The Blog Connection

I have over 50 blogs in my reader.  I like them all.  I read at least one post from all of them every week.  All of them offer something I find compelling and interesting.   Despite how good the content is and even the blog subjects, there are a few blogs I call favorites.  These blogs are the first blogs I read everyday.  I’ve put them in a “favorites” folder.  I always open my favorites folder first.  Within my favorites folder, there is an order in which I read them.
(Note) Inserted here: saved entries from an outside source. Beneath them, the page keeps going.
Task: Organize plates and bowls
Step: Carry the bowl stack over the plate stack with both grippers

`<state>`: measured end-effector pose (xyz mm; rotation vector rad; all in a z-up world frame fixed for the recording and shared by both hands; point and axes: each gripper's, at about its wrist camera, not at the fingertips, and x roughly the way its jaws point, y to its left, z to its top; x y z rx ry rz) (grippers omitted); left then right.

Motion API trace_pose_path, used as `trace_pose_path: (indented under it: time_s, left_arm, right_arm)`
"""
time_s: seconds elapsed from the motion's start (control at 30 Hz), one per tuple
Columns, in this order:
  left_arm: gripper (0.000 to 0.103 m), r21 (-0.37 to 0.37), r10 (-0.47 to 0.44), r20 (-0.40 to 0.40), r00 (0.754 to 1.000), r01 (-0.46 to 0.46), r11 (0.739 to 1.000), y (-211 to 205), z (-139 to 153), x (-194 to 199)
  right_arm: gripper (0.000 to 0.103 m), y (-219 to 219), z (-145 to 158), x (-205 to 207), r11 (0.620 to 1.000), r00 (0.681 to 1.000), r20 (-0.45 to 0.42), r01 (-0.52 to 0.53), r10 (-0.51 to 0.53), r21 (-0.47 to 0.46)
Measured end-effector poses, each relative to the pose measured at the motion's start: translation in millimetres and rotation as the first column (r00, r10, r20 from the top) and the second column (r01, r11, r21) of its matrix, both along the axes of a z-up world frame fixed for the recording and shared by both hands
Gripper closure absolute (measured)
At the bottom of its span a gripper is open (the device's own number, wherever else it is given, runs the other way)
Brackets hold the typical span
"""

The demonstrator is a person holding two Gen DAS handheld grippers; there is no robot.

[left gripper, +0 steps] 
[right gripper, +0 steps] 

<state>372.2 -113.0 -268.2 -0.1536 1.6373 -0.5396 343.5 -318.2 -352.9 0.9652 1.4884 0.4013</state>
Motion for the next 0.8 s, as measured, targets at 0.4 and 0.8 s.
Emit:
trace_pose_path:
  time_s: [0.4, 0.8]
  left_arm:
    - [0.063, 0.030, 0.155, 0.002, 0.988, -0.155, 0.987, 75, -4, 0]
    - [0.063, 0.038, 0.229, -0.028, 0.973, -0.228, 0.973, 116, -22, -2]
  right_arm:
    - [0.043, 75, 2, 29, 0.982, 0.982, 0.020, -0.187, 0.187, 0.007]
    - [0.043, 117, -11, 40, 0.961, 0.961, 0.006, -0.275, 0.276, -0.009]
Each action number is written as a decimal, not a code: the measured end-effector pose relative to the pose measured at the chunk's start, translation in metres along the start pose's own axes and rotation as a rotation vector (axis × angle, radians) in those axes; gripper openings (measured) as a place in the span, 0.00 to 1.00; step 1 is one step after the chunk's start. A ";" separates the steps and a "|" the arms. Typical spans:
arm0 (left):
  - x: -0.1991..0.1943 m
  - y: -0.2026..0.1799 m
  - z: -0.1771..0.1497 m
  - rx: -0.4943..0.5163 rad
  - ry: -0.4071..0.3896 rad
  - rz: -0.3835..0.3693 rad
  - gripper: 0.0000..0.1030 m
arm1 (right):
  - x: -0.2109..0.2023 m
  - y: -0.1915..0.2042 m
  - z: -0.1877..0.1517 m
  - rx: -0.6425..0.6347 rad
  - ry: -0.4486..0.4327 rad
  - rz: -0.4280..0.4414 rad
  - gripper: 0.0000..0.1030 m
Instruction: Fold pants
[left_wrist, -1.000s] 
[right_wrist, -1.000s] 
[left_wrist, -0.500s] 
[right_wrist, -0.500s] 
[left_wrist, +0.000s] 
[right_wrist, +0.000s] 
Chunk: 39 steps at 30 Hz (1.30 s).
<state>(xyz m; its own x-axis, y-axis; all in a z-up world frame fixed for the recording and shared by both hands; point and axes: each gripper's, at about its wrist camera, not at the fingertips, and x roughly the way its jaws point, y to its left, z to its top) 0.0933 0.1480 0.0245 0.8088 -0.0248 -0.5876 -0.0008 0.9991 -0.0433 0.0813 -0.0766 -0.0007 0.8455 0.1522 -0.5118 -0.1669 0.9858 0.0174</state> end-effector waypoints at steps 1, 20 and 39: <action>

I have a favorites of my favorites.   I almost never miss a post from these blogs.   I don’t read every post from all the other blogs in my reader, despite the fact that I do like them all.  They are good blogs.

So, why?   Why is that we read some blogs religiously and others sporadically.
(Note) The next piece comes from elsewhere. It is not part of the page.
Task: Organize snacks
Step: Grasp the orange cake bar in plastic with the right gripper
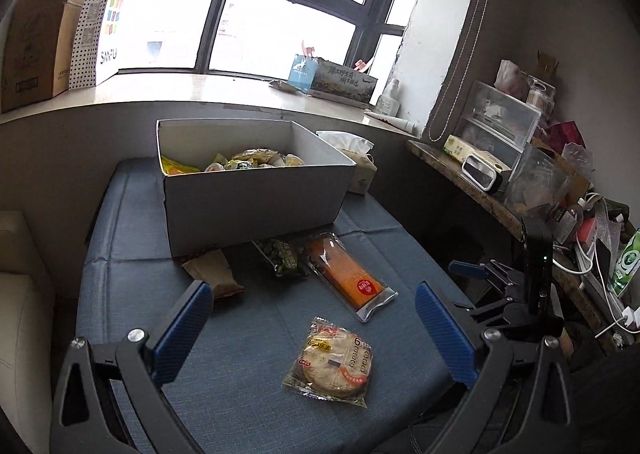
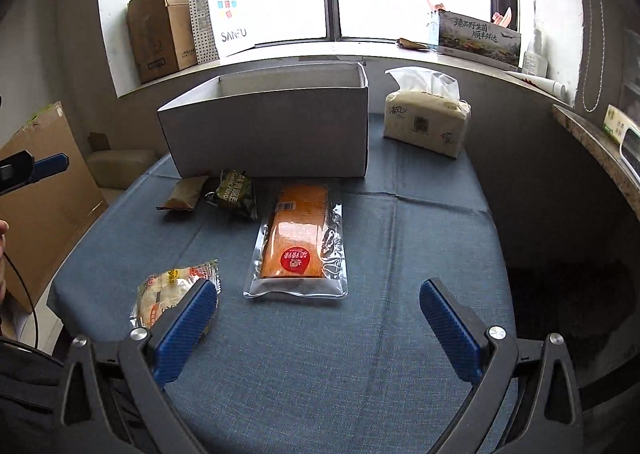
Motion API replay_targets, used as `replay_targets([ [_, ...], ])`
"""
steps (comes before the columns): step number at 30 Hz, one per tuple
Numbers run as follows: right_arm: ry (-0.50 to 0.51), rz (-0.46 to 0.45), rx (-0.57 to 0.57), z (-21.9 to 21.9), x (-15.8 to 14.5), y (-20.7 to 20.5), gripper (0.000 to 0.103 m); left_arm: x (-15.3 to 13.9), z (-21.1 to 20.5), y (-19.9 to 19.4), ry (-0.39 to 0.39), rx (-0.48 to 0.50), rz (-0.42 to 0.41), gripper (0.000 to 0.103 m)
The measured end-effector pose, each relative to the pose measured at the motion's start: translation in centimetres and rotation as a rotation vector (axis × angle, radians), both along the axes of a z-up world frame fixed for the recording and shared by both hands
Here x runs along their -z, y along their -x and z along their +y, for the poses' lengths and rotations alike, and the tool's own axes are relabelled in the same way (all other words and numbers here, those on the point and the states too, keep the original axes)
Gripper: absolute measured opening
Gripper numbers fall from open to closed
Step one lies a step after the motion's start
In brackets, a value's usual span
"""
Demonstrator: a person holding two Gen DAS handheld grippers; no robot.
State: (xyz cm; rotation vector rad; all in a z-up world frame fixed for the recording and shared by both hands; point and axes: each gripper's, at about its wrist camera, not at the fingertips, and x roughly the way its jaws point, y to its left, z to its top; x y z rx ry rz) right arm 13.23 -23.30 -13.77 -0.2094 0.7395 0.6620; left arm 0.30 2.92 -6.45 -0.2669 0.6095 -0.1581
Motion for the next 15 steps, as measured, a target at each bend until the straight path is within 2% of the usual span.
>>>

Conventional wisdom will say it’s the content.  It’s the subject matter.  It’s the writing style.  I agree, but I think it’s more than that.   I think it’s a connection.

Blogs are personal.  More so than a newspaper article.   There is no editor white washing any personality from the story.   Blogs are extensions of the authors personality.  This personal element of blogging allows people to create a connection to the blog itself.   It’s this connection that draws us to one blog over another despite content or subject matter.
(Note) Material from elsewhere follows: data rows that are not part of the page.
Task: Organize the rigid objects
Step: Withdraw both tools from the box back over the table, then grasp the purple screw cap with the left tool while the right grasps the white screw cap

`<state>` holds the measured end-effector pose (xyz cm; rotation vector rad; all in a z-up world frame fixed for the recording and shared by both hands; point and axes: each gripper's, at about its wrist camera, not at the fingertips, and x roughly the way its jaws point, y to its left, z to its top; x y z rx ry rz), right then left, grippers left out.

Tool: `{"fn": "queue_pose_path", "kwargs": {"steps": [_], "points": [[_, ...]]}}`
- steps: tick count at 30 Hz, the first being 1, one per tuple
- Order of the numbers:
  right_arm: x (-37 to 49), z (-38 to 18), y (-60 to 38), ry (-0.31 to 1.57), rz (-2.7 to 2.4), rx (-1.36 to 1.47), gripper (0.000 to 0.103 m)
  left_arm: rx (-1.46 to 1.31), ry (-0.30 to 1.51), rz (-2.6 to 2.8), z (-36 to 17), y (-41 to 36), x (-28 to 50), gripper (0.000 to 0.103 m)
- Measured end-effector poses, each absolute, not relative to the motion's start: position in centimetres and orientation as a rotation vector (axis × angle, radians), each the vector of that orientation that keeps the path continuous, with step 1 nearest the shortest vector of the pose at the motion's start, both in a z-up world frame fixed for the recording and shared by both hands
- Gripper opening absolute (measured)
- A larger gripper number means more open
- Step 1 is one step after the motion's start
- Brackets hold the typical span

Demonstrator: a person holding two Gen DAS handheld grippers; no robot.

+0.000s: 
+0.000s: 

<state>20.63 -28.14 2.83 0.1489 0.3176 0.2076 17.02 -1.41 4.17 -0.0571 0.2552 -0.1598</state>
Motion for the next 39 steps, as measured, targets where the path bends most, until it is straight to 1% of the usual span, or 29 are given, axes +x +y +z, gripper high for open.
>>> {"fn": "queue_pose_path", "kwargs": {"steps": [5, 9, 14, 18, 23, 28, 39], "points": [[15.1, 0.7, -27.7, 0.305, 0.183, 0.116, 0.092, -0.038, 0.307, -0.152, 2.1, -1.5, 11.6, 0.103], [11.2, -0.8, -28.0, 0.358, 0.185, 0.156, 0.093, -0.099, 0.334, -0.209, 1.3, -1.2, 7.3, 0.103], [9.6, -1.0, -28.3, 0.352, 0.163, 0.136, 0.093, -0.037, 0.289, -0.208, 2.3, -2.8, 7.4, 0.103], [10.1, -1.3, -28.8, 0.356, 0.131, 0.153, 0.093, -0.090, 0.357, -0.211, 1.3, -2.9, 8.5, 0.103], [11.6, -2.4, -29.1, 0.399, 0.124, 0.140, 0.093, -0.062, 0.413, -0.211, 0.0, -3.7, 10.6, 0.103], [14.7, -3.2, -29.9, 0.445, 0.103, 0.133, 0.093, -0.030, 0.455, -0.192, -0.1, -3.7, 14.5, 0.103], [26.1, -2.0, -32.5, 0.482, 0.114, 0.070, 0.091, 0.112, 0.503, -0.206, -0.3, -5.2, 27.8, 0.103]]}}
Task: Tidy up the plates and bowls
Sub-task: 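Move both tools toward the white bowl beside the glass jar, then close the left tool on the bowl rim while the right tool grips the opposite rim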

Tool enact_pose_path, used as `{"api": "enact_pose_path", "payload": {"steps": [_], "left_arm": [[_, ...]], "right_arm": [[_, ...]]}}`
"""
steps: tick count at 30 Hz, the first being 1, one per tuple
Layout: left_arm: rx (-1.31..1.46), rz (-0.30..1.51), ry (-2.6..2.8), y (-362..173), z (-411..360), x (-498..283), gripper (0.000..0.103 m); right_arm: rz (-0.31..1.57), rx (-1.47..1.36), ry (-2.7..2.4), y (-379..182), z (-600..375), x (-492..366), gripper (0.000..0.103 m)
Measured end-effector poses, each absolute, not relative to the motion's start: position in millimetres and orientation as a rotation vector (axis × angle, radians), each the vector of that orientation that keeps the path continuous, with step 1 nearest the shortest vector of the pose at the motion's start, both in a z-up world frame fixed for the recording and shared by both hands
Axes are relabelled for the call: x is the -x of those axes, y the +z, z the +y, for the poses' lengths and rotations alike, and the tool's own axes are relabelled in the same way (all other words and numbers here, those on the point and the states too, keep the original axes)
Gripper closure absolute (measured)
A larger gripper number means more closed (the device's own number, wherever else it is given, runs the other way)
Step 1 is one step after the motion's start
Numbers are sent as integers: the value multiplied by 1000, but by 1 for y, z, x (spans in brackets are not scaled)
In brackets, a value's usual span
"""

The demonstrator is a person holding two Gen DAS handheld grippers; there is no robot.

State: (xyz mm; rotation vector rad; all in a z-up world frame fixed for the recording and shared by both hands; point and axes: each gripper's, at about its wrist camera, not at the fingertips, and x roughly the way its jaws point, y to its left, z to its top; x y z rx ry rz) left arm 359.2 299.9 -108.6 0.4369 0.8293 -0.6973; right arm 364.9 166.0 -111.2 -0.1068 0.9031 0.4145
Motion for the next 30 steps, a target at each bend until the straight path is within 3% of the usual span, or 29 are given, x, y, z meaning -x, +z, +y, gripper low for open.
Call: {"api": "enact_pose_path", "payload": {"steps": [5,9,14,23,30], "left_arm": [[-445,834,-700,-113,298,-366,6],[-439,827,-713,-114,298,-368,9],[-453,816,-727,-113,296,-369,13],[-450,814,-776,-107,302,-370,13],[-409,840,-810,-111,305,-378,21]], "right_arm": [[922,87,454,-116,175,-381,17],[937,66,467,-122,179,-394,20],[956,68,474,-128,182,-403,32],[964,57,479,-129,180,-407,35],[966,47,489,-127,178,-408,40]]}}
I definitely have a connection to my favorite blogs.   In some cases, the connection was created through the comments overtime. Other times it’s the authors perspective and attitude.  Sometimes it is a combination.   What I do know is the blogs I favorite have a personality to them that resonates with me.   Like friends, it’s the personalities that draw me to them and determine how much time I want to spend with them.

I was flattered when a former employee told me that he reads my blog everyday.   I have other friends and former employees who read this blog sporadically and I know I have friends and former employees who dont’ read this blog at all.  It takes more than just a personal relationship to create a blog connection.

How do you create a connection with readers?   You can’t.

Trying to create a connection with your readers is like trying to get the kids at the popular lunch table to like you.   Either they will or they won’t.  All you can do is be yourself.   We’ve been trained to avoid controversy, not to offend, and not to be provocative in a public setting.  Blogging is for sure a public setting.  This approach does nothing to connect with readers.   I constantly remind myself of this when I post.  I post through my personality.  I post with the conviction that this is my blog and therefore an extension of me.   Some will connect with A Sales Guy and read it everyday, others will like it and read it when they remember, they rest will just come and go.   I’m OK with this, because it’s exactly how I read others blogs.

What is it about one blog vs another?   Why do you find yourself reading some blogs everyday, while only reading others a few days a week?

Is it a connection thing for you too?